In Sea Fever, an Irish crew of deep-sea fishermen violate Coast Guard regulations to seek a bigger catch in whale-populated waters. However, their rickety trawler is thwarted by a much larger creature than a wayward whale. It’s caught in the bioluminescent tendrils of a gigantic, Lovecraftian sea monster that pumps the already dilapidated boat with a dangerous organic toxin. It first appears that a clear green hair gel is seeping through the walls of the ship, a mysterious substance that quickly contaminates the crew’s fresh water supply. That toxin is gradually revealed to be a parasite that causes madness (and eventually a gory demise) to anyone infected, putting everyone onboard at risk both by parasite and by fellow crewmembers. To stop this parasite from spreading to uninfected citizens ashore, the crew must quarantine themselves on the trawler for its full incubation period before seeking safety – a directive that puts the biology research student onboard (Hermione Corfield as the film’s lead) at odds with the working class fishermen who normally crew the boat. I shouldn’t have to explain how that internal conflict over whether or not to inconvenience yourself in quarantine to protect the mass-population outside is relevant to the current COVID-19 pandemic the world was suffering when this film happen to finally hit VOD platforms this Spring, but it does sting hard once you get there.
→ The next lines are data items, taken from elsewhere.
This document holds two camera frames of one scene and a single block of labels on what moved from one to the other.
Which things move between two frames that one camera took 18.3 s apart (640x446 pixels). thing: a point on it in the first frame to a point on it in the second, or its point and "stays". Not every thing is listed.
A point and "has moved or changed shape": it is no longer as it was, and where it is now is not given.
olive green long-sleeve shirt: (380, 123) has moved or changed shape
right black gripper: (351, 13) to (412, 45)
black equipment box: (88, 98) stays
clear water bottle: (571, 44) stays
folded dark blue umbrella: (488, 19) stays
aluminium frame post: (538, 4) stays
It’s easy to tally the familiar genre tropes & iconography Hardiman reshapes for her own purposes here as they populate onscreen. A working-class crew being hunted by an unconquerable creature on an isolated vessel while staving off the madness of social isolation is immediately reminiscent of the Alien franchise. The monster itself is distinctly Cronenbergian in its menacing sexuality, particularly in how its semen-shaped tendrils pump toxic goo into the trawler through pulsating anus-shaped orifices; it’s as upsetting as it sounds. The most overwhelming influence here, however, is John Carpenter’s The Thing, especially once the gooey, seminal parasite has infected the crew’s water supply. Their already maddening, combative period of quarantine is amplified by the crew’s paranoia of each other and constant need to inspect their fellow victims for traces of infection. The movie stops short of deploying a Kurt Russell type with a flamethrower to strap his fellow crewmembers to a chair for involuntary parasite checks, but it’s not far off from going there. And even if it did, the timing of its arrival during the COVID-19 pandemic and the psychologically upsetting details of its monster invader would still have been more than enough to distinguish it as a worthwhile Thing revision. That kind of pattern repetition & mutation is exactly what genre filmmaking is all about.
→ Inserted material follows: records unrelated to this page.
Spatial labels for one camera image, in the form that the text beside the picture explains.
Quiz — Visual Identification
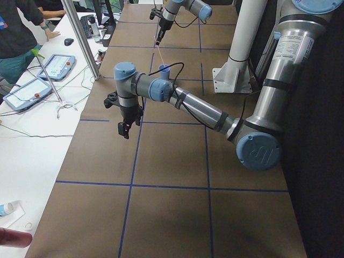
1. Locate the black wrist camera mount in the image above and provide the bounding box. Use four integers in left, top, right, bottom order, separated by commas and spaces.
104, 91, 120, 109

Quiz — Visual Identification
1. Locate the person in dark shirt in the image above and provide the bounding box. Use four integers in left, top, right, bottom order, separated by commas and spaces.
1, 0, 60, 84

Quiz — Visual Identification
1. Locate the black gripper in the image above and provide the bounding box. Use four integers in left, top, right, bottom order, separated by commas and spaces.
159, 18, 172, 33
118, 105, 144, 139

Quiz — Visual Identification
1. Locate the black computer mouse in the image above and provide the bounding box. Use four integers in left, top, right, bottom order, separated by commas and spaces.
64, 38, 74, 46

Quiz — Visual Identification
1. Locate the thin metal rod stand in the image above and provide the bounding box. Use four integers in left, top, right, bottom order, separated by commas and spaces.
31, 48, 78, 119

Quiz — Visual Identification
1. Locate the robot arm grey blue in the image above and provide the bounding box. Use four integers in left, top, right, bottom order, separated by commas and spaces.
104, 1, 343, 171
159, 0, 212, 32

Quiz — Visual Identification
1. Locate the black keyboard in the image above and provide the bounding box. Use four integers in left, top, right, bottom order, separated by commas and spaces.
80, 15, 95, 39

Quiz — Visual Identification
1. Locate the red cylinder bottle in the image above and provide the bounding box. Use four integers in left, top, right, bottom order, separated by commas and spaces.
1, 228, 33, 248

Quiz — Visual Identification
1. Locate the clear water bottle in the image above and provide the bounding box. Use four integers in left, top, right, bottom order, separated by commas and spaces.
88, 17, 101, 42

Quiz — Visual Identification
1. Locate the blue paper cup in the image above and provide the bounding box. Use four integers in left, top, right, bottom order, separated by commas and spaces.
159, 64, 170, 80

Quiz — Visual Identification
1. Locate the aluminium frame post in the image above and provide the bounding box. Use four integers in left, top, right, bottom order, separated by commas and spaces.
61, 0, 100, 81

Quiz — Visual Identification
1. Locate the teach pendant tablet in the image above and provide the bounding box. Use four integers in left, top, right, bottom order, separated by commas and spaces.
44, 54, 76, 82
3, 77, 53, 111

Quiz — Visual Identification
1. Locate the far teach pendant tablet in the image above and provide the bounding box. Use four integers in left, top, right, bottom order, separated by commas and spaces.
44, 54, 76, 82

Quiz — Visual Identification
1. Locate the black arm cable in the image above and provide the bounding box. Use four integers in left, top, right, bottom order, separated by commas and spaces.
139, 62, 250, 127

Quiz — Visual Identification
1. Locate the blue white tube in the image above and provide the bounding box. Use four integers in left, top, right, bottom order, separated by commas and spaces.
0, 203, 14, 217

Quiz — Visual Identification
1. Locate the near teach pendant tablet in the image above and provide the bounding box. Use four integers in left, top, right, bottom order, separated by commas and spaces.
3, 77, 53, 111

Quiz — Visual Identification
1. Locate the wooden chopstick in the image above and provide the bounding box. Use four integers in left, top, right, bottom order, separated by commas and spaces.
154, 36, 165, 67

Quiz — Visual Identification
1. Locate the white camera mounting post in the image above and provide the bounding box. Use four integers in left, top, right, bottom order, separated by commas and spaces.
212, 0, 268, 94
I was a little hesitant about Sea Fever‘s potential in its early stirrings, as the limitations of its budget showed in the first few scenes’ imagery & dialogue. Once its central conflict got cooking, though, I was genuinely chilled by the experience, especially once it hit a heated debate about the personal sacrifice of quarantining yourself for the greater, communal good. It was nice to see a scientist positioned as the hero in that debate for once, something I took time to note even while squirming in discomforting resonance at the thought of the film’s invisible, lethal enemy within. If you’re looking for a variation on The Thing that resonates with a particular of-the-moment clarity in our current self-isolation limbo, Sea Fever is eager to crawl under your skin. That effective variation on a familiar genre classic is even more impressive once you consider how little impact the better-funded, better-distributed aquatic horror Underwater made earlier this year with a ton more resources at its disposal. The major studio entry in the aquatic horror genre was passably entertaining but did little to rework its familiar elements into something freshly exciting. By contrast, Sea Fever committed even harder to appropriating familiar genre elements and swam away with something incredibly disturbing & of-the-moment, an exciting achievement for a low-budget contender in the fight.